Obtaining fuzzy memberships with calibration

The calibration of a variable is the process to assign a fuzzy membership score for each case. Fuzzy membership can take values between zero (no membership) and one (full membership). Intermediate values represent the continuum of grades of case’s membership of a set.

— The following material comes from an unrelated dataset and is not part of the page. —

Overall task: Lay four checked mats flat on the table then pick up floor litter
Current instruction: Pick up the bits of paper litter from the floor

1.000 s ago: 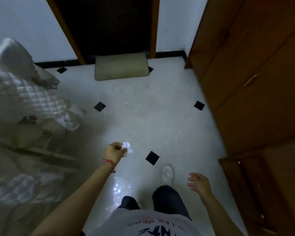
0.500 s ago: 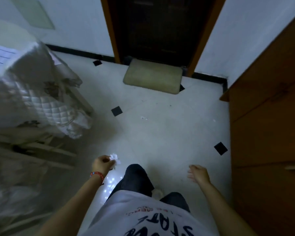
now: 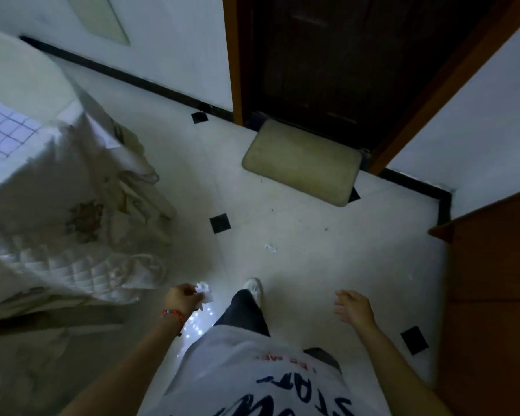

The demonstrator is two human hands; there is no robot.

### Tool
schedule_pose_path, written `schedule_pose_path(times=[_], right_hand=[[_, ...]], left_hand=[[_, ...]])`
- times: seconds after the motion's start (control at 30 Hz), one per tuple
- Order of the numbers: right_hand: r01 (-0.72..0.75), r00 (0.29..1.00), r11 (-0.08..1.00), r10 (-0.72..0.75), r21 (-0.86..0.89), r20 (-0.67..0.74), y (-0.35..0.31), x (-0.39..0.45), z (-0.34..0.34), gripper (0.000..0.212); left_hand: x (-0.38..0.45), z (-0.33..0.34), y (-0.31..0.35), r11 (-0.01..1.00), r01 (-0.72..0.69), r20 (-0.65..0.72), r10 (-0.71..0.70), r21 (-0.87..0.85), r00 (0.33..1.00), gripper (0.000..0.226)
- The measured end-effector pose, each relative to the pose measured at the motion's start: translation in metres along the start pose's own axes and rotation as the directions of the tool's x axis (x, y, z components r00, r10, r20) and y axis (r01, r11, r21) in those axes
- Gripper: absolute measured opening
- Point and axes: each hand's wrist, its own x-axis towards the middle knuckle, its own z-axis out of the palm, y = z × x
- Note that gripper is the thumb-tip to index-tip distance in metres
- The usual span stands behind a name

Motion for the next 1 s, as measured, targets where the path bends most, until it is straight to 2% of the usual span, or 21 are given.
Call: schedule_pose_path(times=[0.07, 0.13, 0.23, 0.37, 0.5, 0.77, 0.93, 1.0], right_hand=[[-0.007, 1.000, 1.000, 0.008, -0.015, 0.013, -0.022, 0.019, 0.004, 0.014], [-0.012, 1.000, 0.999, 0.013, -0.039, 0.023, -0.043, 0.035, 0.008, 0.013], [-0.030, 0.998, 0.993, 0.037, -0.114, 0.057, -0.067, 0.054, 0.019, 0.016], [-0.058, 0.989, 0.976, 0.085, -0.208, 0.120, -0.089, 0.090, 0.039, 0.018], [-0.030, 0.981, 0.941, 0.092, -0.337, 0.171, -0.108, 0.140, 0.067, 0.023], [0.118, 0.952, 0.803, 0.076, -0.584, 0.298, -0.113, 0.288, 0.156, 0.029], [0.273, 0.935, 0.638, 0.001, -0.720, 0.355, -0.087, 0.391, 0.225, 0.029], [0.308, 0.930, 0.605, -0.027, -0.734, 0.367, -0.066, 0.431, 0.251, 0.031]], left_hand=[[0.026, 0.000, 0.052, 0.996, -0.082, 0.019, 0.082, 0.026, 0.996, 0.026], [0.052, 0.000, 0.098, 0.990, -0.139, 0.010, 0.139, 0.017, 0.990, 0.009], [0.084, 0.004, 0.149, 0.983, -0.181, -0.015, 0.180, -0.025, 0.984, 0.018], [0.121, 0.019, 0.175, 0.985, -0.170, -0.028, 0.169, -0.031, 0.985, 0.017], [0.145, 0.040, 0.160, 0.997, -0.008, -0.042, 0.005, -0.074, 0.999, 0.010], [0.207, 0.118, 0.059, 0.961, 0.266, -0.029, -0.269, -0.068, 0.963, 0.009], [0.271, 0.175, 0.010, 0.948, 0.309, -0.029, -0.312, -0.075, 0.950, 0.013], [0.301, 0.198, -0.009, 0.953, 0.295, -0.023, -0.297, -0.068, 0.955, 0.016]])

Let’s examine how calibration works with the LR dataset of Lipset’s (1959) indicators for the survival of democracy during the inter-war period, included in the QCA package.

head(LR)
##     DEV  URB  LIT  IND STB SURV
## AU  720 33.4 98.0 33.4  10   -9
## BE 1098 60.5 94.4 48.9   4   10
## CZ  586 69.0 95.9 37.4   6    7
## EE  468 28.5 95.0 14.0   6   -6
## FI  590 22.0 99.1 22.0   9    4
## FR  983 21.2 96.2 34.8   5   10

Calibrating LR consists of assigning a fuzzy membership to each case for each of the six variables. In this case, variables are monotonous. For instance, high values of DEV represent a high value of development, so cases with high values of DEV will tend to belong to the set of highly-developed countries. For these kind of variables we will define a S-shaped calibration using three parameters:

  • e: the threshold for non-membership or exclusion e,
  • c: the crossover point c,
  • i: the threshold for full membership or inclusion i.

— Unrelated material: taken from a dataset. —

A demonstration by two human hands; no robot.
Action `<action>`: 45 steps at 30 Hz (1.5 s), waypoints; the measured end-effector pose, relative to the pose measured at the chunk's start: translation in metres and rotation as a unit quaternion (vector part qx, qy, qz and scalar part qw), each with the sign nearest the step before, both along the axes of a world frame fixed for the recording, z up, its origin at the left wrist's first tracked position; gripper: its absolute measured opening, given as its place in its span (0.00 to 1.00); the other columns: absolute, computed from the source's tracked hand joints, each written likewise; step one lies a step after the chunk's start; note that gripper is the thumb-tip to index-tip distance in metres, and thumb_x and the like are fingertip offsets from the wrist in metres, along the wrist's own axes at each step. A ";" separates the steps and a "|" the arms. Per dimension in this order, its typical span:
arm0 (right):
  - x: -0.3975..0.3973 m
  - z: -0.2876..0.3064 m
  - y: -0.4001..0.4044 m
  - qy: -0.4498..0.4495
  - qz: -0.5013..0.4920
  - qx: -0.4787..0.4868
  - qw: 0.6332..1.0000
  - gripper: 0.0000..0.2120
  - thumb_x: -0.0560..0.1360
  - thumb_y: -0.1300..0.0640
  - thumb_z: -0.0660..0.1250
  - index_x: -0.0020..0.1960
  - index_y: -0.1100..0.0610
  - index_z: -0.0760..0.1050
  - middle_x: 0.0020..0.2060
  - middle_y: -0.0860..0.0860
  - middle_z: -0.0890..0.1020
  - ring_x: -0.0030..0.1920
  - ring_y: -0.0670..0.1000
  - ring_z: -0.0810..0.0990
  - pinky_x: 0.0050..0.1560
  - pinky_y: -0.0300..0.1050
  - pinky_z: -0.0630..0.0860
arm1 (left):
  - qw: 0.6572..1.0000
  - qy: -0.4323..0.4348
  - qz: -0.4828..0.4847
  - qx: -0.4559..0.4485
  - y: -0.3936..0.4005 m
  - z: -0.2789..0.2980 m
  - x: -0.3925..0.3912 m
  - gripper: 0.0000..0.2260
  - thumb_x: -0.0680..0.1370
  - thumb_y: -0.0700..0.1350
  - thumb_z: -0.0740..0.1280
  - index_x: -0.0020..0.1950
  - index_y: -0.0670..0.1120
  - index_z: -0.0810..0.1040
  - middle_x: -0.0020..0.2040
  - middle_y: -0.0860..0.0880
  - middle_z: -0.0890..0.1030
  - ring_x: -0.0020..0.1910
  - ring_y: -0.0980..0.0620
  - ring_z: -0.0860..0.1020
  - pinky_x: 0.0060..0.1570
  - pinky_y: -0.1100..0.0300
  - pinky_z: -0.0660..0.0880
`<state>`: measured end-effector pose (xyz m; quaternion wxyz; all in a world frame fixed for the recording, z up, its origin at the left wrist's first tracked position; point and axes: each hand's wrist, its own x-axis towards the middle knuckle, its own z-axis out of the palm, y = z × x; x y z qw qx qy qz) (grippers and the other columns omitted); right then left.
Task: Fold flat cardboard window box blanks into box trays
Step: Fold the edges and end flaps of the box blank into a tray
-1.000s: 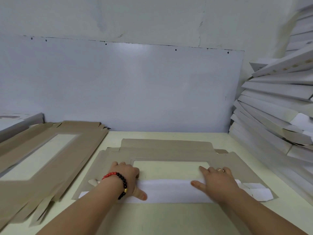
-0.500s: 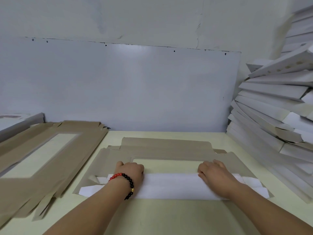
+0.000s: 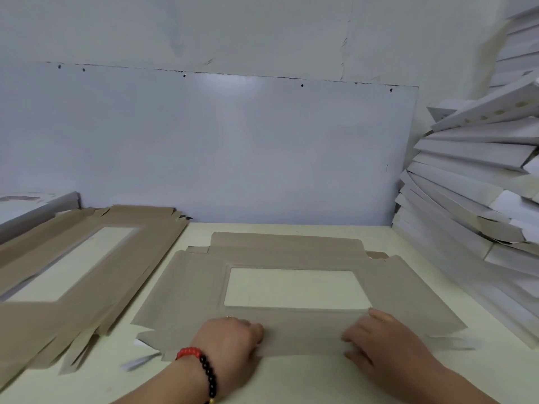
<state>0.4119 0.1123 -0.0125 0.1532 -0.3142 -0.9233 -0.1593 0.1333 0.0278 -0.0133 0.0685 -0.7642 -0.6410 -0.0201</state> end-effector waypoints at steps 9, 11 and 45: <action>-0.050 -0.040 -0.036 0.005 0.053 0.053 0.997 0.26 0.76 0.63 0.51 0.39 0.45 0.86 0.39 0.40 0.85 0.38 0.38 0.84 0.35 0.35 0.79 | 0.999 0.013 -0.047 0.008 -0.015 -0.008 0.054 0.17 0.66 0.48 0.55 0.35 0.53 0.85 0.35 0.57 0.83 0.32 0.58 0.82 0.25 0.65 0.76; -0.043 -0.041 -0.034 0.024 0.059 0.034 0.997 0.21 0.72 0.60 0.56 0.40 0.44 0.86 0.41 0.39 0.85 0.40 0.36 0.83 0.37 0.33 0.78 | 0.999 0.027 -0.045 0.013 -0.017 -0.010 0.051 0.14 0.63 0.53 0.58 0.28 0.55 0.83 0.29 0.61 0.80 0.27 0.63 0.79 0.19 0.67 0.72; -0.104 -0.025 -0.008 -0.027 -0.158 -0.144 0.976 0.27 0.79 0.46 0.44 0.76 0.49 0.62 0.76 0.44 0.62 0.77 0.53 0.57 0.74 0.59 0.41 | 0.985 -0.047 0.136 -0.096 0.042 -0.031 0.026 0.27 0.82 0.57 0.40 0.79 0.50 0.43 0.80 0.50 0.44 0.77 0.44 0.38 0.74 0.43 0.38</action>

These values are crucial to replicate a fsQCA analysis, so it is important to report the calibration method and the values of calibration parameteres.

The calibrate function of QCA package allows logistic and linear S-shaped calibration by setting the logistic parameter to TRUE or FALSE, respectively. Let’s calibrate the DEV variable in both ways:

dev <- LR %>%
  select(DEV) %>%
  mutate(logistic = calibrate(DEV, type = "fuzzy", thresholds = "e=500, c=700, i=900", logistic=TRUE),
         linear = calibrate(DEV, ype = "fuzzy", thresholds = "e=500, c=700, i=900", logistic=FALSE))

Let’s plot the calibration results to see the difference between the two methods, and the role of e, c and i parameters:

In some ocassions, it might happen that full membership to a set is associated with intermediate values of the variable. This would be the case if we wanted to define a set of mid-developed countries from DEV. To do this we need to calibrate variables using a bell-shaped curve. For these functions, we need to define in calibrate the parameters e1, c1, i1 for the left-hand side of the bell, and e2, c2, i2 for the right-hand side. The below and above parameters allow a non-linear fit when assigning membership scores. Let’s see some examples with artificial data going from zero to 1000. I am defining a triangular calibration making i1 equal to i2, and a trapezoidal calibration making both variables different.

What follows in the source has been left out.